As Vice President for E. & J. Gallo Winery, Tom leads Gallo’s tremendous research commitment, which largely addresses grape growing and winemaking in California, especially in the Central Valley. Over the course of time, research effort has resulted in dramatic improvements in the quality of wine from the Central Valley, through improvements in winegrape varieties and their clonal selections, developing of sustainable and quality-enhancing grape growing practices, developing analytical metrics for assessing the quality of grapes, developing analytical and sensory metrics for determining optimal harvest timing, developing large scale yet value-adding winemaking practices, and driving industry-wide awareness and improvements in bottle closures.

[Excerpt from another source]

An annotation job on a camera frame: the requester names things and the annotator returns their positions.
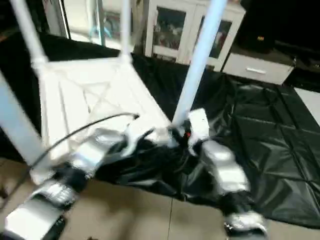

Tom also leads the grape growing and winemaking efforts for Barefoot Cellars, a brand which has grown 1600% since acquired in 2004, into a position where it is now the highest revenue wine brand in the USA. Previously, before E. & J. Gallo Winery, Tom’s Delicato Vineyards Shiraz was awarded “Best Shiraz of California” for three years in a row at the California State Fair.
Rachel Nishimura ’09
Rachel is currently a Chemistry Research Assistant in the Cardiovascular and Metabolic Disease area at Johnson & Johnson Pharmaceutical R&D LLC. Previous to this position, Rachel was an Associate Chemist at The Gas Company where she performed chemical analysis and biofuel/biogas experimental development for the Synthetic Natural Gas (SNG) Plant. She also coordinated safety activities as an extension of the Environmental Health and Safety Department. Her interest is to utilize chemistry to solve problems in energy, environmental sustainability, and health.
Tyrel McQueen ’04
Tyrel earned his PhD at Princeton University with Professor Robert Cava, and was a Postdoctoral Fellow at Massachusetts Institute of Technology with Professor Dan Nocera. Tyrel recently joined Johns Hopkins University with a joint appointment in the Department of Chemistry and the Department of Physics and Astronomy. As a materials chemist, the McQueen laboratory is focused on the discovery of new phenomena through the design and synthesis of new materials. This can best be summarized as “Discovery Driven Research.”
Neel Joshi ’01
Neel conducted his graduate research with Professor Matt Francis in Organic Chemistry at UC Berkeley, and a postdoctoral research at Boston University with Professor Mark Grinstaff, synthesizing dendrimeric macromolecules for use as scaffolds in cartilage tissue engineering and developing new contrast agents capable of assessing the health of cartilage tissue using computed tomography (CT). Neel accepted a position as Associate Professor of Chemical and Biological Engineering in the Harvard School of Engineering and Applied Sciences. Neel is also a core faculty member of the new Wyss Institute for Biologically Inspired Engineering.
Fred Brander ’73
Founder, owner, and winemaker of the Brander Vineyards and Winery in Los Olivos, California, Fred has earned a reputation for his distinctive wines and aggressive canopy management of his vineyard. Fred’s senior research thesis title at Harvey Mudd revealed his passion for wine, “Volatile Composition of Vitis Vinifera Zinfandel. Neutral Components Extracted from Wine.” A graduate of Laguna Blanca School in Santa Barbara, CA, Fred earned an M.S. degree from U.C. Davis in enology in 1975. His first Sauvignon Blanc harvest in 1977 won Santa Barbara County’s first gold medal at a major wine competition.